Vegetable oil based polyols have been successfully commercialized and utilized in polyurethane production, such as for automotive or building applications. One of the problems with using biobased polyurethane foams in building materials, such as in foam insulation, is their inherent flammability. A partial solution to this problem is to incorporate heteroatoms such as halogens, silicon or phosphorus into the polyol molecules so to produce a functionalised polyol. However, this process severely limits usefulness of these biobased polyols in practical applications due to their low reactivity and hydroxyl functionality, high acidity, and high viscosity.

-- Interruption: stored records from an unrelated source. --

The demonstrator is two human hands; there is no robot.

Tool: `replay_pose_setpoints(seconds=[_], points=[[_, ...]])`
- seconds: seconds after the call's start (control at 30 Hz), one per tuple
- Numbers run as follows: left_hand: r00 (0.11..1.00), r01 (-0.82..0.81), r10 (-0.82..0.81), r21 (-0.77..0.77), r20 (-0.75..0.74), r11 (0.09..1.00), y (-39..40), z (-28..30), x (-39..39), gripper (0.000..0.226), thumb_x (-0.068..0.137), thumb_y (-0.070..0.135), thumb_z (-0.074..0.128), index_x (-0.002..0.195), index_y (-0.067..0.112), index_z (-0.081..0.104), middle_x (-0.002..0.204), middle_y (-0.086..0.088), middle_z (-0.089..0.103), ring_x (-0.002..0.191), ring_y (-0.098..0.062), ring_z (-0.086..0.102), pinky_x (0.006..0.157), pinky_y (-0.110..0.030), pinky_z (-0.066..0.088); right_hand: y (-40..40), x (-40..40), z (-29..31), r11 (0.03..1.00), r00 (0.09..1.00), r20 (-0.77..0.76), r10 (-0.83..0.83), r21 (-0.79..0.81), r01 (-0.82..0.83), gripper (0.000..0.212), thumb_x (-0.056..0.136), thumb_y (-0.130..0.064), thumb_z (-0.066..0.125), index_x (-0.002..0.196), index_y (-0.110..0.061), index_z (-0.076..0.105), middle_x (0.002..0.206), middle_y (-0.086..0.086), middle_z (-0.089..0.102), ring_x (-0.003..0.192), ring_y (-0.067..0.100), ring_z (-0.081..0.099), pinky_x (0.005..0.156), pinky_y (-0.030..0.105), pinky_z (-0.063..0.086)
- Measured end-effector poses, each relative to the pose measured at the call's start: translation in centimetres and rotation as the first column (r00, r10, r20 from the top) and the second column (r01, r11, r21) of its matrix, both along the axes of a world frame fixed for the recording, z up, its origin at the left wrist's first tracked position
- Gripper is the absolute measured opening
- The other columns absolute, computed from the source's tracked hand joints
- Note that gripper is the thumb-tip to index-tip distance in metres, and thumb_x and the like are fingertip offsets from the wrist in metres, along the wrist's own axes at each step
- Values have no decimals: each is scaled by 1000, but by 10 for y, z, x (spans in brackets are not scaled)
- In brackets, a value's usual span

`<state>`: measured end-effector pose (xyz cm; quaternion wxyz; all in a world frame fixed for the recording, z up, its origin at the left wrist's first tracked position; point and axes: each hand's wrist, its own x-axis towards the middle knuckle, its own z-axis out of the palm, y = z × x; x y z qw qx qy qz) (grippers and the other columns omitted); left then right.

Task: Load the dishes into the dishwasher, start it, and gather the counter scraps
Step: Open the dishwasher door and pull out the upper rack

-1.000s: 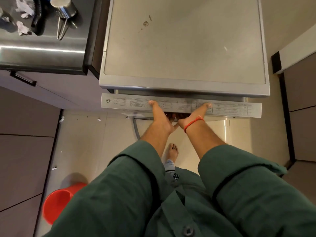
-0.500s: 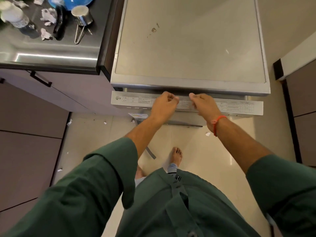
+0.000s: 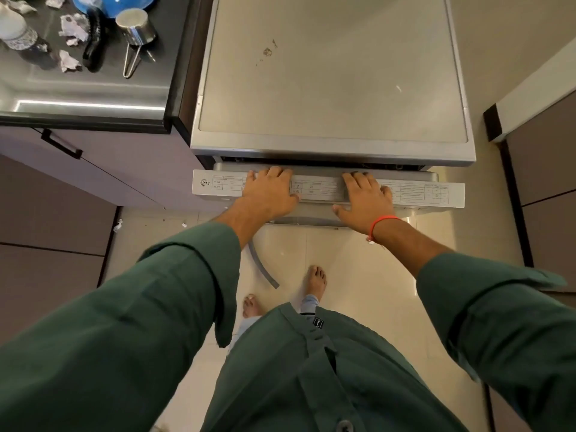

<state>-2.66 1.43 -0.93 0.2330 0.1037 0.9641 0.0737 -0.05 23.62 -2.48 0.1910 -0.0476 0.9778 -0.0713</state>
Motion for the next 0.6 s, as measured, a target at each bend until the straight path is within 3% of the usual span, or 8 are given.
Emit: replay_pose_setpoints(seconds=[0.37,0.6], points=[[976,198,-190,-64,106,978,-19,-13,82,89,92,41,58,160,17,7,162,-10,20,148,-31,21,123,-48,19,-22,84,-12,996,990,122,-74,58,67,103,85,-56,64,160,-26,1,168,5,-3,154,31,0,120,55,18],[935,279,-265,-26,236,960,-33,-34,149,101,91,39,61,160,16,-7,168,-9,1,155,-29,2,125,-50,8,-31,146,-26,991,953,277,-122,94,99,107,82,-57,68,160,-30,0,168,3,-9,155,29,-4,121,57,12]])
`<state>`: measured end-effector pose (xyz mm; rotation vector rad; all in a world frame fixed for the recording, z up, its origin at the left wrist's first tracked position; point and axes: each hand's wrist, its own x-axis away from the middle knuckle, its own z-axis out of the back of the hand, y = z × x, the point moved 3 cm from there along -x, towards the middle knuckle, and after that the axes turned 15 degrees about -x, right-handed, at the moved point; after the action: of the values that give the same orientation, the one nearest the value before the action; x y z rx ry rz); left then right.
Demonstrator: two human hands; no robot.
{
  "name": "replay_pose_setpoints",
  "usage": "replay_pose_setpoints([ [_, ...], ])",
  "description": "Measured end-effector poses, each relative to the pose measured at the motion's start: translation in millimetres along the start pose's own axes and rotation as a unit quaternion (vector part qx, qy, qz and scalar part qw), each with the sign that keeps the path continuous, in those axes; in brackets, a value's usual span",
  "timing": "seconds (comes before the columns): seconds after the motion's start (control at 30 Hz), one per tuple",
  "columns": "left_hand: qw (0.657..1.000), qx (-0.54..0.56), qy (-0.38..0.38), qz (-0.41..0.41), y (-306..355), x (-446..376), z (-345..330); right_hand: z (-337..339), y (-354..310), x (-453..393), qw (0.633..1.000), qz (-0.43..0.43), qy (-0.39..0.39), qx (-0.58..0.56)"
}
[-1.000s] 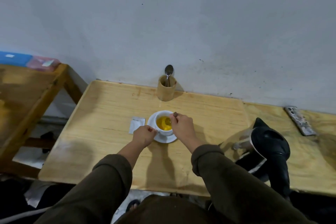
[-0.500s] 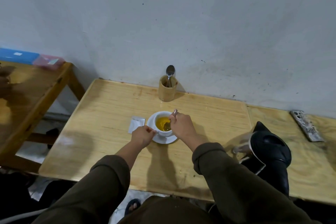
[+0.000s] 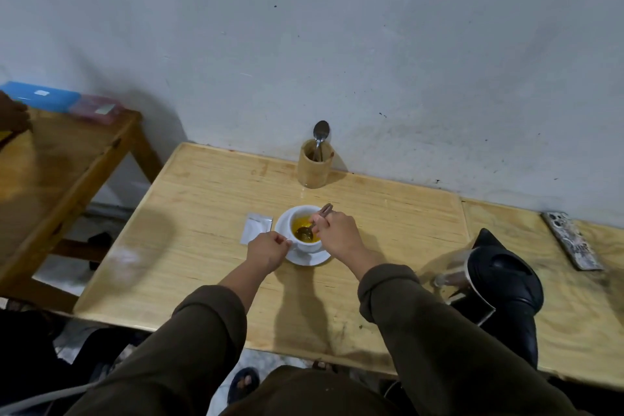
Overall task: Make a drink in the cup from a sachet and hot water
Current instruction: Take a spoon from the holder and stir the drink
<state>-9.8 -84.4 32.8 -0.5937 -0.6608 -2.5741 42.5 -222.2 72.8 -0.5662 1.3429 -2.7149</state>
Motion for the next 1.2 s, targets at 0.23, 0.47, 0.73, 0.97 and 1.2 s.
replay_pose_setpoints([
  [0.23, 1.000, -0.013, 0.003, 0.004, 1, -1, 1, 8, -4, 2, 0.997, 0.036, 0.054, 0.037],
  [0.47, 1.000, -0.004, 0.008, 0.003, 0, 0, 0, 4, -2, 7, 0.999, 0.026, 0.027, -0.036],
  [0.73, 1.000, -0.007, 0.007, 0.006, 0, -1, 1, 8, -8, -3, 0.997, 0.032, 0.030, 0.070],
  [0.97, 1.000, 0.006, 0.002, 0.007, 0, -1, 1, 8, -11, 1, 0.996, 0.044, 0.051, 0.054],
  [1.2, 0.999, 0.025, -0.007, 0.018, 0, -1, 1, 4, -15, -1, 0.997, 0.051, 0.007, 0.061],
])
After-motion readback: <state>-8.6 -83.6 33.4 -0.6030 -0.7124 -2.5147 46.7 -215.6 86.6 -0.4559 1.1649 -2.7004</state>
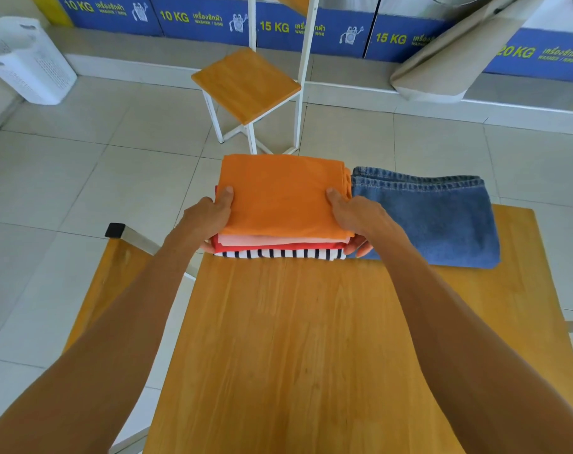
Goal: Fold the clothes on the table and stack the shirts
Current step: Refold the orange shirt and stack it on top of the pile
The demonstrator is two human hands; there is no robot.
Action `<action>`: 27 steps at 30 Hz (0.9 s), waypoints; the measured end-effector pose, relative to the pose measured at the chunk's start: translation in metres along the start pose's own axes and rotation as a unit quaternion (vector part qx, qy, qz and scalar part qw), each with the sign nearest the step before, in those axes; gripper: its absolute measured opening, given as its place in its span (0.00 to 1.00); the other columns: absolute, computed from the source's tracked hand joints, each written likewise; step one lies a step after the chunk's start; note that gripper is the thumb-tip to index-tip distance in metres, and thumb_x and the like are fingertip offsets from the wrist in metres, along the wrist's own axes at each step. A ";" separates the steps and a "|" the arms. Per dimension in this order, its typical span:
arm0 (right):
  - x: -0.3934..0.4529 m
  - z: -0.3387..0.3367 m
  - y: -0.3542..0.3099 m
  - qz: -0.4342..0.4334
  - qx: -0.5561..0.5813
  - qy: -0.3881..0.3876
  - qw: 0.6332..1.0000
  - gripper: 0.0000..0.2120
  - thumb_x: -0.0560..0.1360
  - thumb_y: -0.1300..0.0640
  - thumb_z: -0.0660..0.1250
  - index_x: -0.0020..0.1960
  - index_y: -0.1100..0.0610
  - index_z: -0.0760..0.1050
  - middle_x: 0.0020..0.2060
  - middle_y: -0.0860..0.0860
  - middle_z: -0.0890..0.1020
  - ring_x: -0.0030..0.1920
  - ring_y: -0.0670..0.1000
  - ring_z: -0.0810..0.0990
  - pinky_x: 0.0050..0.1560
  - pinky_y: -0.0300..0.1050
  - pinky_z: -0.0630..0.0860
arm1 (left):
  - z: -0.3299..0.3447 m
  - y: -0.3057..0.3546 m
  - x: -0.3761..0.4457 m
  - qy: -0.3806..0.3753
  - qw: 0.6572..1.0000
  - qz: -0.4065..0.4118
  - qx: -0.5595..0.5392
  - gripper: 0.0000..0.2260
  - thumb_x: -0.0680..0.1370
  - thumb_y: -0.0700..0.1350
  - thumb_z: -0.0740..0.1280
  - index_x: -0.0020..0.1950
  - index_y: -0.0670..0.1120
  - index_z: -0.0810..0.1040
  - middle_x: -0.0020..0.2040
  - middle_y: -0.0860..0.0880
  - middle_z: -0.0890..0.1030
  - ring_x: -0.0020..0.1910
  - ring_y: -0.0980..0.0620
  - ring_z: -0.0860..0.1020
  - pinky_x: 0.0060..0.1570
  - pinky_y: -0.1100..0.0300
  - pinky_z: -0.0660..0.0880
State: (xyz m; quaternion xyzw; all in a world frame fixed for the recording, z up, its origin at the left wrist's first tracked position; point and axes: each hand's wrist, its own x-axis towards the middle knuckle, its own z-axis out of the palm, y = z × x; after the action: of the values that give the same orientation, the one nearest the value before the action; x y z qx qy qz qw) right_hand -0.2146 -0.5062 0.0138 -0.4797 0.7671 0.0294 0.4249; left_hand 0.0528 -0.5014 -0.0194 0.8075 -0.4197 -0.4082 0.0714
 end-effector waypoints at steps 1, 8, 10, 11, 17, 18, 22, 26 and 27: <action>-0.001 0.000 -0.001 -0.001 0.000 -0.004 1.000 0.41 0.77 0.30 0.43 0.70 0.62 0.67 0.38 0.62 0.83 0.35 0.60 0.86 0.48 0.58 0.83 | 0.001 0.000 0.000 -0.003 1.000 0.001 -0.023 0.35 0.76 0.71 0.48 0.70 0.45 0.65 0.58 0.42 0.75 0.49 0.39 0.79 0.34 0.51 0.81; -0.005 0.005 -0.003 -0.005 0.012 -0.001 1.000 0.38 0.81 0.35 0.41 0.69 0.66 0.66 0.33 0.62 0.84 0.27 0.57 0.84 0.41 0.50 0.84 | -0.008 0.008 0.001 0.085 0.987 0.120 0.057 0.24 0.79 0.64 0.53 0.59 0.46 0.72 0.51 0.46 0.77 0.38 0.50 0.76 0.27 0.61 0.70; -0.004 0.007 -0.002 -0.014 -0.001 0.009 1.000 0.37 0.81 0.36 0.41 0.67 0.66 0.69 0.31 0.60 0.83 0.22 0.54 0.82 0.31 0.44 0.77 | -0.012 0.015 0.002 0.081 0.986 0.129 0.062 0.21 0.80 0.63 0.54 0.54 0.46 0.72 0.50 0.45 0.78 0.40 0.48 0.76 0.31 0.60 0.71; -0.004 0.008 -0.001 -0.019 -0.007 0.017 1.000 0.36 0.82 0.37 0.41 0.66 0.66 0.69 0.30 0.59 0.83 0.21 0.53 0.81 0.29 0.42 0.73 | -0.014 0.018 0.001 0.081 0.986 0.134 0.061 0.21 0.80 0.62 0.54 0.53 0.46 0.72 0.50 0.45 0.78 0.42 0.47 0.76 0.34 0.58 0.72; 0.002 0.013 0.006 -0.030 0.007 0.025 0.999 0.34 0.82 0.37 0.43 0.65 0.65 0.68 0.33 0.60 0.82 0.19 0.52 0.80 0.27 0.42 0.71 | -0.015 0.022 -0.003 0.121 0.977 0.174 -0.006 0.26 0.77 0.65 0.57 0.56 0.44 0.76 0.56 0.44 0.77 0.51 0.45 0.77 0.44 0.56 0.76; 0.002 0.013 0.007 -0.027 0.016 0.020 0.999 0.34 0.82 0.37 0.43 0.64 0.65 0.69 0.35 0.61 0.83 0.20 0.53 0.81 0.28 0.42 0.74 | -0.015 0.023 -0.003 0.123 0.973 0.192 -0.027 0.24 0.77 0.65 0.58 0.54 0.45 0.75 0.55 0.46 0.77 0.49 0.47 0.77 0.39 0.60 0.73; 0.002 0.015 0.009 -0.029 0.047 0.027 0.998 0.33 0.81 0.37 0.44 0.63 0.64 0.69 0.38 0.63 0.84 0.21 0.54 0.81 0.28 0.41 0.76 | -0.014 0.028 0.002 0.130 0.965 0.222 -0.044 0.23 0.78 0.66 0.56 0.53 0.47 0.74 0.51 0.49 0.77 0.47 0.49 0.76 0.40 0.59 0.70; -0.003 0.019 0.005 -0.032 0.056 0.038 0.997 0.31 0.81 0.36 0.46 0.66 0.62 0.64 0.41 0.63 0.83 0.21 0.55 0.82 0.24 0.41 0.77 | -0.004 0.015 0.010 0.083 0.984 0.151 -0.033 0.27 0.78 0.65 0.55 0.63 0.43 0.72 0.58 0.44 0.77 0.55 0.44 0.77 0.53 0.48 0.76; -0.004 0.020 0.005 -0.034 0.058 0.039 0.997 0.31 0.81 0.36 0.46 0.66 0.61 0.63 0.42 0.63 0.83 0.22 0.55 0.82 0.23 0.41 0.76 | -0.002 0.012 0.010 0.065 0.989 0.131 -0.037 0.28 0.78 0.65 0.55 0.66 0.43 0.70 0.60 0.43 0.77 0.55 0.43 0.77 0.54 0.48 0.76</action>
State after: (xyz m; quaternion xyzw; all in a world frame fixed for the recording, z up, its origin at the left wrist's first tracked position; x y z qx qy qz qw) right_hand -0.2055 -0.4916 0.0024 -0.4809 0.7665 -0.0484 0.4228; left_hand 0.0498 -0.5164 -0.0188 0.7674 -0.5007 -0.3573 0.1808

Researchers at the University of Alberta have developed new chemistry to produce a stable, biobased high phosphorus content fire-retardant polyol with primary hydroxyl groups, high functionality and a relatively low viscosity. They have demonstrated the successful production of high quality polyurethane foams containing phosphorus-containing fire-retardant polyol at up to 100% of the overall polyol content. Foams made in this way have been shown to have the ability to self-extinguish. This technology establishes a cost effective, uncomplicated and industrially feasible chemical process to produce a variety of fire-retardant polyols. These can be used in the preparation of polyurethanes or other polymer composites with a high biocontent.
- High renewable content to replace petrochemicals
- Environmentally friendly, solvent-free production
- Reduces the need for expensive fire retardant additives
The invention represents a valuable opportunity for use in the spray foam, polyurethane coating, adhesives, coatings and lubricants industry.